Coastal Indigenous Peoples face unprecedented challenges in the alteration of marine ecosystems, marine animal and plant species greatly influenced by the temperature of the oceans. The Oceans are a major carbon reservoir and “heat sink”. As more carbon is expelled into the atmosphere, the oceans acidify and impacts on their major means of subsistence. Rising sea levels threaten to submerge their lands themselves.

The IUCN Issues Paper also underscores the threat of rising sea levels, which is not a future possibility but a current reality for growing numbers of island and Arctic coastal Indigenous Communities:

“Most pronounced change in sea level is projected to take place in the Arctic. Other areas of interest where sea level is expected to rise within a range of 0 -0.2m are situated along the Asian and African coastlines as well as parts of the South and North American Atlantic coastline. Sea level rise is expected to have especially serious impacts along the low lying coastline of the Indian states Gujarat and Kerala, the Bay of Bengal as well as around the Korean peninsula and Japan. Furthermore, island states across the world are expected to be at risk, namely low lying parts of Madagascar, Sri Lanka and the Pacific Island states. Among these, especially small island states, which contain a high proportion of the world’s linguistic and cultural diversity, are at risk.”[11]

Examples Include:

·  In “Climate Change, an Overview” the UNPFII noted that in that “Coastal indigenous communities are severely threatened by storm related erosion because of melting sea ice. Hence, up to 80% of Alaskan communities, comprised mainly of indigenous peoples, are vulnerable to either coastal or river erosion.”[12]

In fact, today in coastal Alaskan Native Villages such as Shishmaref are literally falling into the ocean as sea waters rise, creating the need for what is truly forced relocation to a new village site. Sufficient government funding may or may not be provided in order to move these villages as a whole in order preserve their cultural and political identity and their self-determination.

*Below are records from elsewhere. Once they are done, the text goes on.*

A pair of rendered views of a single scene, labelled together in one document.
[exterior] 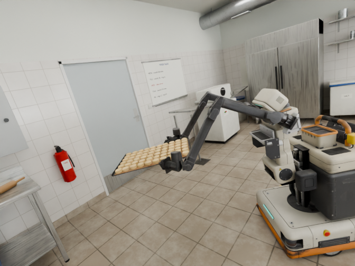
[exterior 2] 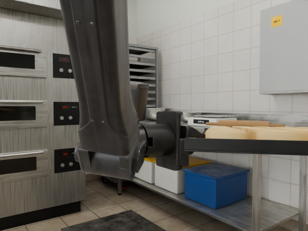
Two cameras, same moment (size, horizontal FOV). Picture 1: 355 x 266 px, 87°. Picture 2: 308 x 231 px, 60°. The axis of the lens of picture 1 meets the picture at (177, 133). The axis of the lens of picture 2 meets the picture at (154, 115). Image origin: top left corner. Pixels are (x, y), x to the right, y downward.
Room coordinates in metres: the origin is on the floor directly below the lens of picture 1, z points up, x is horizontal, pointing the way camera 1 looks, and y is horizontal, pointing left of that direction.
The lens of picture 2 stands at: (1.23, -0.36, 1.05)
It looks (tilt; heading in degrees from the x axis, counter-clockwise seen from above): 2 degrees down; 100
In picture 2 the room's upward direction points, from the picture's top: straight up
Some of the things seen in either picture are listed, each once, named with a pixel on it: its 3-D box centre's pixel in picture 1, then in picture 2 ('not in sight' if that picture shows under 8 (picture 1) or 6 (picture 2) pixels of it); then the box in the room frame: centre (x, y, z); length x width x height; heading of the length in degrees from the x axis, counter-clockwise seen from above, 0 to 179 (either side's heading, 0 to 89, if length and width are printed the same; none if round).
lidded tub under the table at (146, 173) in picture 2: not in sight; (158, 166); (0.77, 2.63, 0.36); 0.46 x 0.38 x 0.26; 44
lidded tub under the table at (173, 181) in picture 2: not in sight; (181, 173); (1.05, 2.35, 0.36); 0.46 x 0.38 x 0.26; 46
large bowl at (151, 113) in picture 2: not in sight; (156, 114); (0.75, 2.62, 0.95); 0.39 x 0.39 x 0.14
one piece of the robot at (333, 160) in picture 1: (315, 168); not in sight; (1.36, -1.06, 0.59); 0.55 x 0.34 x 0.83; 177
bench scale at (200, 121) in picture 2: not in sight; (211, 120); (1.34, 2.03, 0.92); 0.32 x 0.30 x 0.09; 53
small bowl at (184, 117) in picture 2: not in sight; (189, 117); (1.12, 2.42, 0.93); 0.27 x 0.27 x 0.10
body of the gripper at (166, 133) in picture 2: (169, 165); (156, 140); (1.16, 0.10, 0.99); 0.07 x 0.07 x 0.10; 42
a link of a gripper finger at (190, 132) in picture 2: not in sight; (188, 144); (1.21, 0.14, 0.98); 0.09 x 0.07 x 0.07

·  Indigenous Peoples of Island Nations and Communities report similar peril to their subsistence and way of life, and even their continued existence as Peoples as the threat of forced relations looms: “Pacific Islands such as Tuvalu are sinking and the coast is eroding. On other islands in the Pacific and the Caribbean, food security is threatened by soil erosion and an accelerated disappearance of the rain forests.”[13]